Iron ore is engaging in a familiar dance of flitting between hopes of more and effective economic stimulus in China, and the reality that the rebound in the world’s second-biggest economy is sputtering.
The spot price of iron ore has gyrated in recent weeks, driven by hopes for more stimulus from Beijing and concerns that the run of soft economic indicators is likely to extend.
China buys more than 70% of the total volume of global seaborne iron ore and produces just over half of the world’s steel, making its economic conditions key to the outlook for the main raw material for steel.
The price of iron ore contracts traded in Singapore ended at $113.42 a metric tonne on Wednesday, up marginally on the day but also up 10.8% from the low this year of $102.33 on May 5.
The immediate driver was news that China’s central bank on Wednesday lowered a key short-term lending rate for the first time in 10 months, cutting the seven-day reverse repo rate by 10 basis points to 1.90%.
That reduction, and expectations of further cuts to other lending rates, is sparking optimism that Beijing is acting to boost the flagging property sector, which consumes about one-third of China’s steel output.
The hope can be seen in the domestic iron ore price, with contracts on the Dalian Commodity Exchange outperforming Singapore futures.
The front-month Dalian contract ended at 804 yuan ($112.29) a metric tonne on Wednesday, up 1.5% on the day and about 17.8% above the closing low for the year of 682.5 yuan on May 25.
There are also some fundamental supports for the iron ore price, most noticeably declining inventories at China’s ports.
Port stockpiles monitored by consultants SteelHome dropped to 126.2 million metric tonnes in the week to June 9, down from 126.9 million the previous week and hitting their lowest level since July last year.
There is a seasonal pattern to inventories as they build over the northern winter while steel mills curb output, then drop as steel production ramps up for the summer construction season.
In the same week last year, inventories were at 128.3 million metric tonnes, or 1.6% above the current level.
Although this isn’t a huge drop on a year-on-year basis, it does indicate that there is room for steel mills to keep imports at a robust level and keep stockpiles comfortable.
Another bullish indicator is steel mills’ lifting production rates, with data from the China Iron and Steel Association showing output at its members rose to 2.23 million metric tonnes a day in the June 1-11 period, up 6.5% from the May 21-31 period.
The association also reported that steel inventories were 15.8 million metric tonnes over June 1-10, up 1.2% from the prior 10 days but down 15% from the same period in 2022.

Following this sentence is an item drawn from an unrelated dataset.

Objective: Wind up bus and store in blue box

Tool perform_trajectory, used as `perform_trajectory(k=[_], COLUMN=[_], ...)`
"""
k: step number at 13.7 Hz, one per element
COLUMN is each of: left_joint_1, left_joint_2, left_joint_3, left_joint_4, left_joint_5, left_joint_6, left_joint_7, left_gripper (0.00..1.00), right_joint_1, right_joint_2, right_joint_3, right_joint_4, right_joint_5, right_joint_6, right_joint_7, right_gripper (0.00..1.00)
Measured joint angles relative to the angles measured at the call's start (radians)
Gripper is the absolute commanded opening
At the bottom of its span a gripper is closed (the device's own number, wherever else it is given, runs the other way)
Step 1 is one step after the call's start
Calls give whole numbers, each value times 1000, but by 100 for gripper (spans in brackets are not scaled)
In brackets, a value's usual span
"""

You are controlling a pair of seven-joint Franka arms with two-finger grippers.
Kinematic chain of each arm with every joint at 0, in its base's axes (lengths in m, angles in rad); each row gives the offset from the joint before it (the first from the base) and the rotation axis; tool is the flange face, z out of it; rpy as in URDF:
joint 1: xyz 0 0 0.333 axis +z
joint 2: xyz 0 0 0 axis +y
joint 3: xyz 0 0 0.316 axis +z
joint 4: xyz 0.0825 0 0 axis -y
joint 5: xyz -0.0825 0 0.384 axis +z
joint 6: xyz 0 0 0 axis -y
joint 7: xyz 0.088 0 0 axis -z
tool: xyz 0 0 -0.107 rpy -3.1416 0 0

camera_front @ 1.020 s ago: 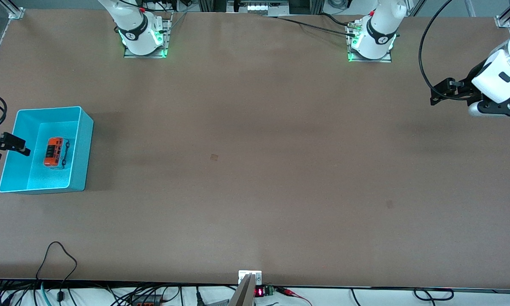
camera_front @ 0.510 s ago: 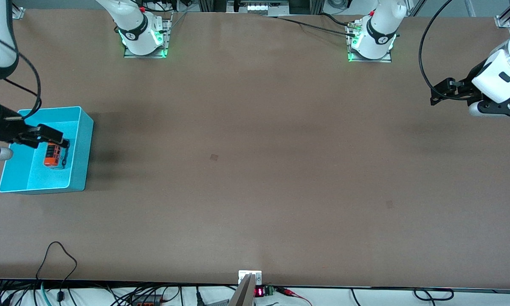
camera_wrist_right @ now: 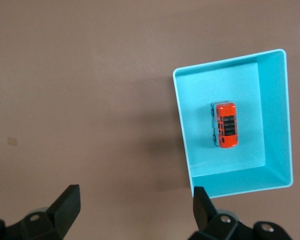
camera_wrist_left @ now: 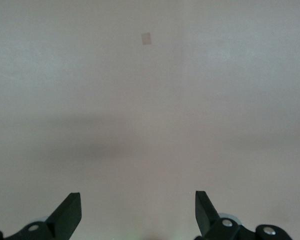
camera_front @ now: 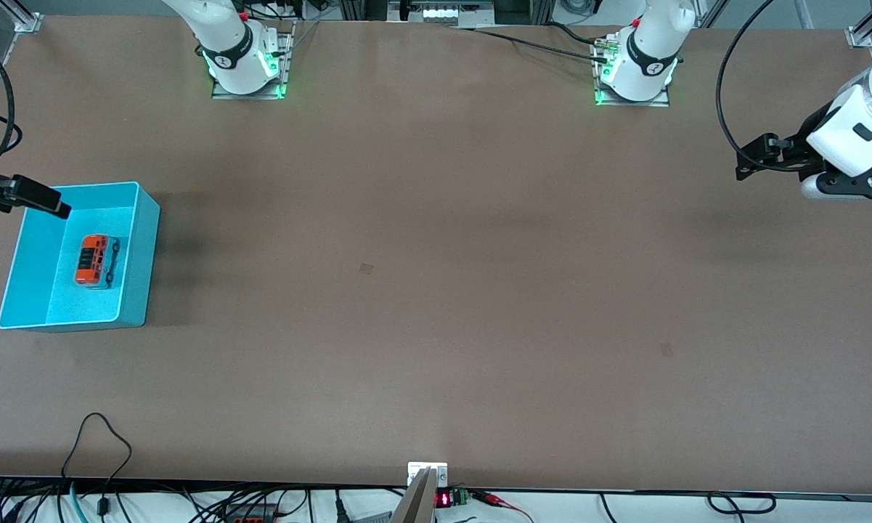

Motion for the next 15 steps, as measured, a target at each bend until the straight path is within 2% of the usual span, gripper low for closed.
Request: perform_trajectory(k=[6,10,15], left_joint_1=[0,0,0], left_joint_2=[0,0,0], left_joint_3=[0,0,0], left_joint_4=[0,0,0], left_joint_5=[0,0,0], left_joint_6=[0,0,0], left_joint_7=[0,0,0], left_gripper=[100,100,100], right_joint_1=[6,8,8], right_joint_2=[-147,-202,-207], right_joint_3=[33,40,40], right_joint_4=[-187,-215,-222], right_joint_5=[-63,-68,-68], right_joint_6=[73,70,50], right_joint_7=[-2,-2,-2], right_gripper=[100,100,100])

Countering the positive indicators for iron ore demand is a raft of underwhelming economic data that shows China’s rebound after ending its strict zero-Covid policy in December has been uneven.
Industrial output grew 3.5% in May from a year earlier, the National Bureau of Statistics said on Wednesday, slowing from the 5.6% gain in April and below a 3.6% increase expected by analysts in a Reuters poll.
Retail sales, which had been the bright spot in China’s economy in the first quarter, lifted 12.7%, missing forecasts of 13.6% growth and down from April’s 18.4%.
The weak data may actually boost iron ore sentiment, as investors will expect further stimulus measures from Beijing.
But for any rally to sustain, it will be necessary for stimulus to translate into actual steel demand in coming months.
In the meantime, China’s appetite for iron ore imports is likely to remain locked within the fairly tight band of 90 million to 103 million metric tonnes per month, which has persisted since July 2022.
June’s imports are expected to be about 98 million metric tonnes by commodity analysts Kpler, which would be slightly ahead of May’s official customs figure of 96.18 million.
(The opinions expressed here are those of the author, Clyde Russell, a columnist for Reuters.)